On Wed, Nov 29, 2017, 5:34 AM Jürgen Bernau ***@***.***> wrote:
The following changes solved the issue for me
diff --git a/RAKE/RAKE.py b/RAKE/RAKE.py
index a147f04..e8263ae 100644
--- a/RAKE/RAKE.py
+++ b/RAKE/RAKE.py
@@ -64,7 +64,7 @@ def separate_words(text):
@param text The text that must be split in to words.
@param min_word_return_size The minimum no of characters a word must have to be included.
"""
- splitter = re.compile('\W+')
+ splitter = re.compile('(?u)\W+')
words = []
for single_word in splitter.split(text):
current_word = single_word.strip().lower()
@@ -89,7 +89,7 @@ def build_stop_word_regex(stop_word_list):
for word in stop_word_list:
word_regex = r'\b' + word + r'(?![\w-])'
stop_word_regex_list.append(word_regex)
- return re.compile('|'.join(stop_word_regex_list), re.IGNORECASE)

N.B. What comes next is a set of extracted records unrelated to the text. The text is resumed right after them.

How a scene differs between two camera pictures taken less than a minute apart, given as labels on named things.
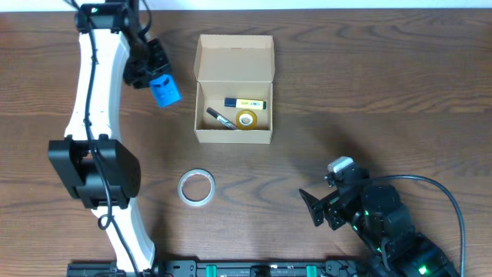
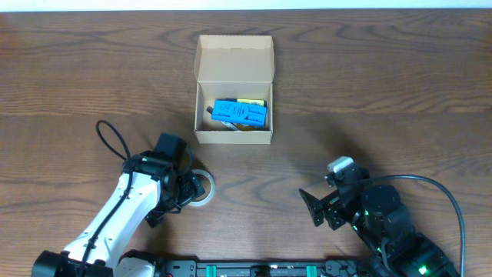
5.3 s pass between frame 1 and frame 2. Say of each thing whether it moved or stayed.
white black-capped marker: stayed
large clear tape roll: stayed
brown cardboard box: stayed
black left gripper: moved
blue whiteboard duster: moved
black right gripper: stayed

+ return re.compile('(?u)'+'|'.join(stop_word_regex_list), re.IGNORECASE)
—
You are receiving this because you are subscribed to this thread.
Reply to this email directly, view it on GitHub
<#33 (comment)>,
or mute the thread
<https://github.com/notifications/unsubscribe-auth/AShd7Kxo1-olQPef84lE3wYWf2doab8Iks5s7TNMgaJpZM4Quu-w>
.
--
Thank you for your time,
Justin Terry
jbernau commented
Thanks for the quick reply!
I uninstalled/reinstalled. Problem persists.
I noticed the recent issue. The fix addressed the sentence_delimiters regex. My change fixes the word_splitter and the stop_word_regex. Which - to me - have the similar problem with unicode.
jkterry1 commented
Awesome, you're right. Can you test your fix in python 3.x and create a PR I can look at?